A descent in the dark, Pinnacle Lake trail, 2024
A descent in the dark, Pinnacle Lake trail, 2024

Some things have been contemplating about BLAME as I work this piece.


Blame seems to maintain the wish for someone or something to change what happened to us--as if an external force will come and remove the pain we feel as a result of a blame-worthy event. But, a wish is just that. We can't change the things that happened. We can't change the people that hurt us. No matter what is said, begged, yelled, they may never apologize. And if they did, would it be forgiven? Could I let go of the blame?


It seems that to move forward, we must accept that the person we are seeking to forgive won't apologize. Won't change. We ruminate, protest, argue, justify. We might maintain contact with an abuser in hopes they will accept blame and release us from this injustice because if they aren't to blame, then maybe that means that I am. We try every way to show and tell them how much they hurt us in hopes they will validate our existence as a victim.


What if we choose to accept that the change we wish for can't come, and create a life based on that fact?
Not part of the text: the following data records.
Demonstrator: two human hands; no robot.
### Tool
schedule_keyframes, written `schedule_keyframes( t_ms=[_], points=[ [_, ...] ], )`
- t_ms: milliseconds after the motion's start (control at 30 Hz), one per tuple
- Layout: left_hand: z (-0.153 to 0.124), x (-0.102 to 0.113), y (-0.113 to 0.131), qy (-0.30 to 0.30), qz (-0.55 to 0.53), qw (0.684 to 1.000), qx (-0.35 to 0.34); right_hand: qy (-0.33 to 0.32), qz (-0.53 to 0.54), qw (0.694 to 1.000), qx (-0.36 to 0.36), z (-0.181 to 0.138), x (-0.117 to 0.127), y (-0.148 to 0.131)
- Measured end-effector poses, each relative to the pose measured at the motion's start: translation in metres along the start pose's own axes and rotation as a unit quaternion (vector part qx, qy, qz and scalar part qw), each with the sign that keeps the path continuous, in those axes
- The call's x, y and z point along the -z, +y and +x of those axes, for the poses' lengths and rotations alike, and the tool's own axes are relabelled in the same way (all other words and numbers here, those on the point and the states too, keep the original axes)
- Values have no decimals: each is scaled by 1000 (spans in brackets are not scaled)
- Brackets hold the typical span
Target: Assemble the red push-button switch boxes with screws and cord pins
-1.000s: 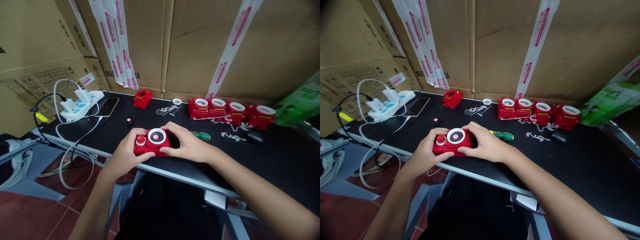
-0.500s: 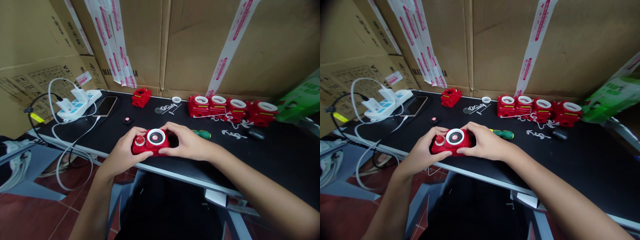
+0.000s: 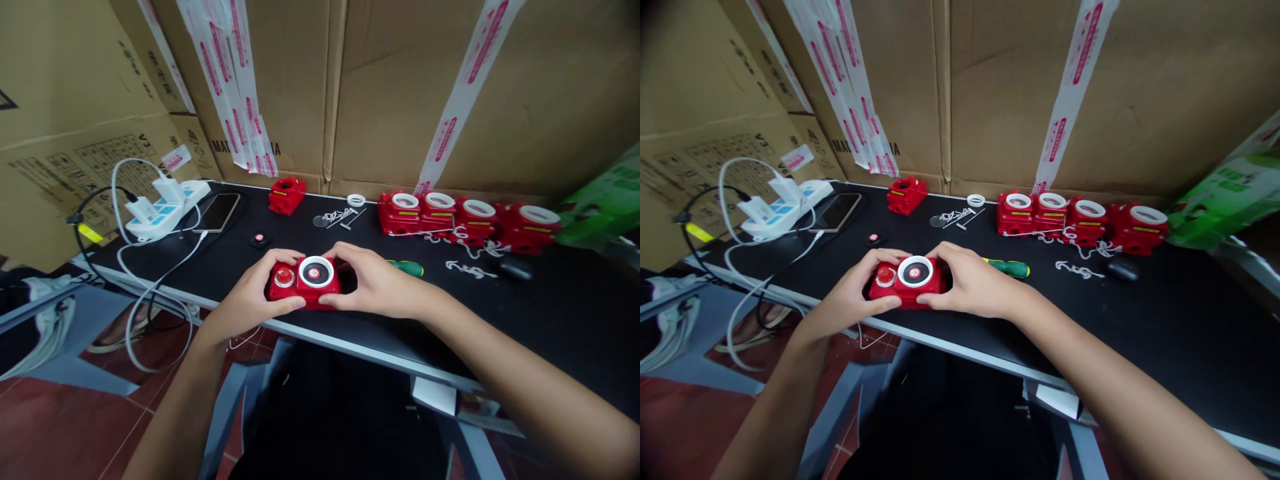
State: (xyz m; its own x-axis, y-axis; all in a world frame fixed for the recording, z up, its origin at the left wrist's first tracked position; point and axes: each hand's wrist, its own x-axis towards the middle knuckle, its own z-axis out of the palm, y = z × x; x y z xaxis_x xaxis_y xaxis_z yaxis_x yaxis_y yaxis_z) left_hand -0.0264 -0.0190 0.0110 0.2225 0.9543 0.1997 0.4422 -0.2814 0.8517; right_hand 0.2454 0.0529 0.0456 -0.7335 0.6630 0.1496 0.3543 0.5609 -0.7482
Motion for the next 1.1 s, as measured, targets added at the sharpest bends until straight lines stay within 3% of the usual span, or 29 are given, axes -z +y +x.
schedule_keyframes(
  t_ms=[133, 267, 400, 667, 933, 1100],
  points=[
    [1, -1, 2, 28, -9, 999, -23, -2, 1, 1000, -2, 0, 1, 0],
    [9, 2, 12, -7, 55, 998, 12, 1, -14, 1000, 4, -1, 0, 0],
    [17, 4, 14, -36, 53, 998, -6, 24, -33, 999, 8, -1, -1, 3],
    [9, -12, 12, 1, 38, 999, -10, 6, 15, 1000, 0, 3, 4, 8],
    [8, -13, 13, 10, 36, 999, 1, 4, 40, 999, -9, 0, -2, 9],
    [9, -14, 12, 17, 19, 1000, 4, -46, 43, 998, -12, 1, 21, 6]
  ],
)
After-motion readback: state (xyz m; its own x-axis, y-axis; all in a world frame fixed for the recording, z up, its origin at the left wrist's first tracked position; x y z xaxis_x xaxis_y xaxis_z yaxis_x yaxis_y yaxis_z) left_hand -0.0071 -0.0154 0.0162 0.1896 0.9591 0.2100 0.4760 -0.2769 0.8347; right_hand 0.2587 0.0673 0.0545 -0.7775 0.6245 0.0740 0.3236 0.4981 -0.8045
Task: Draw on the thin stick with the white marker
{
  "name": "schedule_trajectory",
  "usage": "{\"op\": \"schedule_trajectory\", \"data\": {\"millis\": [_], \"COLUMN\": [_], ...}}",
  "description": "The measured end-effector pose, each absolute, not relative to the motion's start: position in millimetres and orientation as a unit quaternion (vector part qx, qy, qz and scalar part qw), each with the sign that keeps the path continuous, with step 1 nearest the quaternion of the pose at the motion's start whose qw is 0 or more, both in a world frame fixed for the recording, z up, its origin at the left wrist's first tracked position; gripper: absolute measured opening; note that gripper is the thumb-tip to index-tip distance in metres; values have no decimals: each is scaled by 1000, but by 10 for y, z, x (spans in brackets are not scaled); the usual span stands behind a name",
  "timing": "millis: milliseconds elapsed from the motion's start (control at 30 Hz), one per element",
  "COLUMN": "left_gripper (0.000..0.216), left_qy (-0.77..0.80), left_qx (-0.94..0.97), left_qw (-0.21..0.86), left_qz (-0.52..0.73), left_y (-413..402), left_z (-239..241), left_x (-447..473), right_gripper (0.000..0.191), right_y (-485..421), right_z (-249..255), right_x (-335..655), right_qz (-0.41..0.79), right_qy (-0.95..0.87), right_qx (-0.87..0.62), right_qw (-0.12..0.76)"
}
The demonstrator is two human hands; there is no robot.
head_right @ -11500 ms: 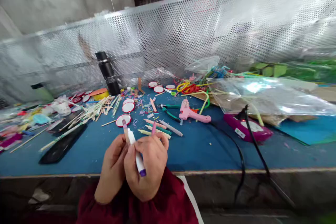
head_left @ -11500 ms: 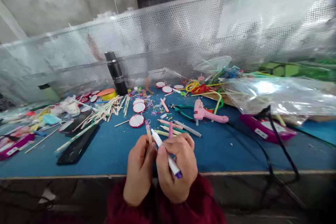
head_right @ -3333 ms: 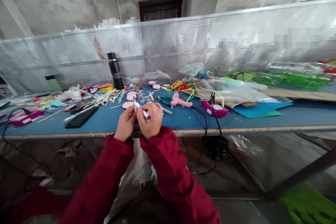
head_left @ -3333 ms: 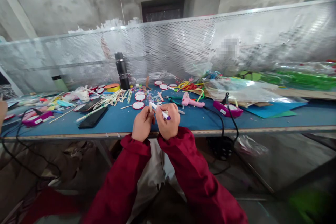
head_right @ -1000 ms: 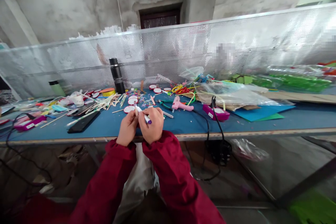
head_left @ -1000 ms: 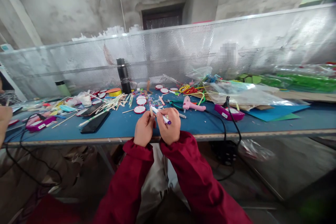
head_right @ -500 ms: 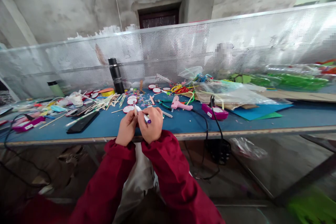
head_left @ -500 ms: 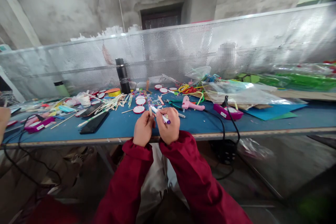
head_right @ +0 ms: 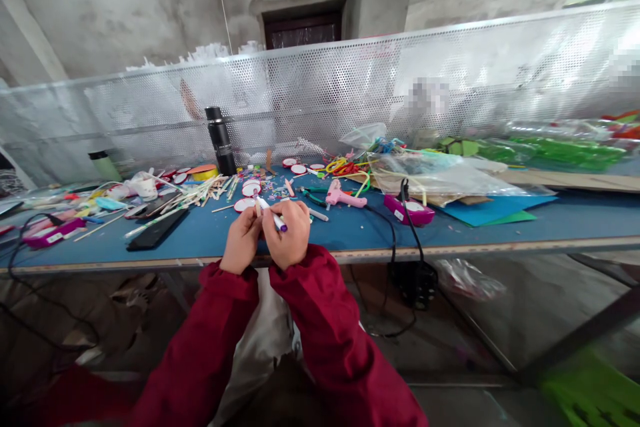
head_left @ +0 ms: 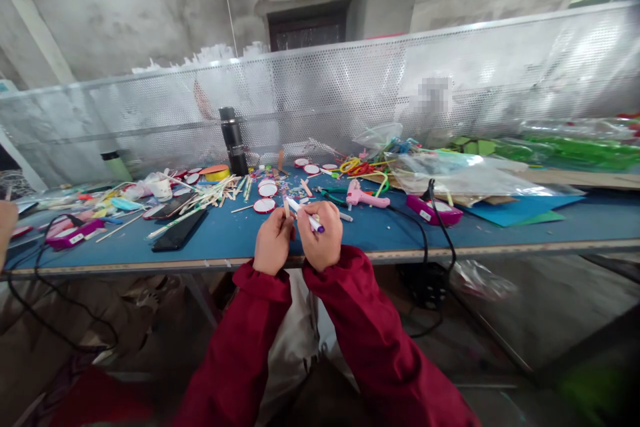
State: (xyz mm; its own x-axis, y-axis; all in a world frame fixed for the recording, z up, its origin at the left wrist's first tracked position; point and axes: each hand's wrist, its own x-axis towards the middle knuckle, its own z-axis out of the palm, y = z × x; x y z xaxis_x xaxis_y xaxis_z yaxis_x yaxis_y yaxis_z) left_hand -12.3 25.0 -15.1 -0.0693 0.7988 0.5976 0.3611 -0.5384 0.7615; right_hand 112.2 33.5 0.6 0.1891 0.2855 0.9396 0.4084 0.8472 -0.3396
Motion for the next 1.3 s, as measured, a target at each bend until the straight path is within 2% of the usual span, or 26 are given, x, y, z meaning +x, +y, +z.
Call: {"op": "schedule_trajectory", "data": {"millis": [1300], "left_gripper": [13], "left_qy": [434], "left_qx": [654], "left_qw": [187], "left_qz": [590], "left_y": [251], "left_z": [-146], "left_x": [-121], "right_gripper": [14], "right_y": [337], "right_z": [1], "right_x": [1122], "right_qz": [-50], "right_qy": [-638], "right_qx": [-266], "right_qw": [720]}}
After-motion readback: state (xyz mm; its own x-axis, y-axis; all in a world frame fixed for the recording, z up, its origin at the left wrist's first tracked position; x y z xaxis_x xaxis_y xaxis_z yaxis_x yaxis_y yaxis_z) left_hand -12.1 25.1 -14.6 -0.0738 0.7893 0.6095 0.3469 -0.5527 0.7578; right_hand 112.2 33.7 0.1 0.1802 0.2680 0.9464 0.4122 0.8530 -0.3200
How would it feel to accept that we don't have CONTROL? The abuser is abusive, the society is oppressive, the loved one isn't giving up their addiction, the boss isn't seeing our potential, the government isn't saving you from poverty. Would it feel helpless, powerless, or can I empower myself to create my own change within the context of the facts, rather than my wishes?


In my example of abuse, healing blame might look like acknowledging that they are toxic, have been toxic, and, because we can't change people, may always be toxic. Can we move forward by accepting that fact? Moving forward may look like setting boundaries, grey rock method, cut them off, etc.


In the context of blaming a boss for not giving a requested raise, healing blame may look like accepting "they may never see my potential," and moving forward with that. We can feel sad and wish they would, or we can find a boss who values the work we do.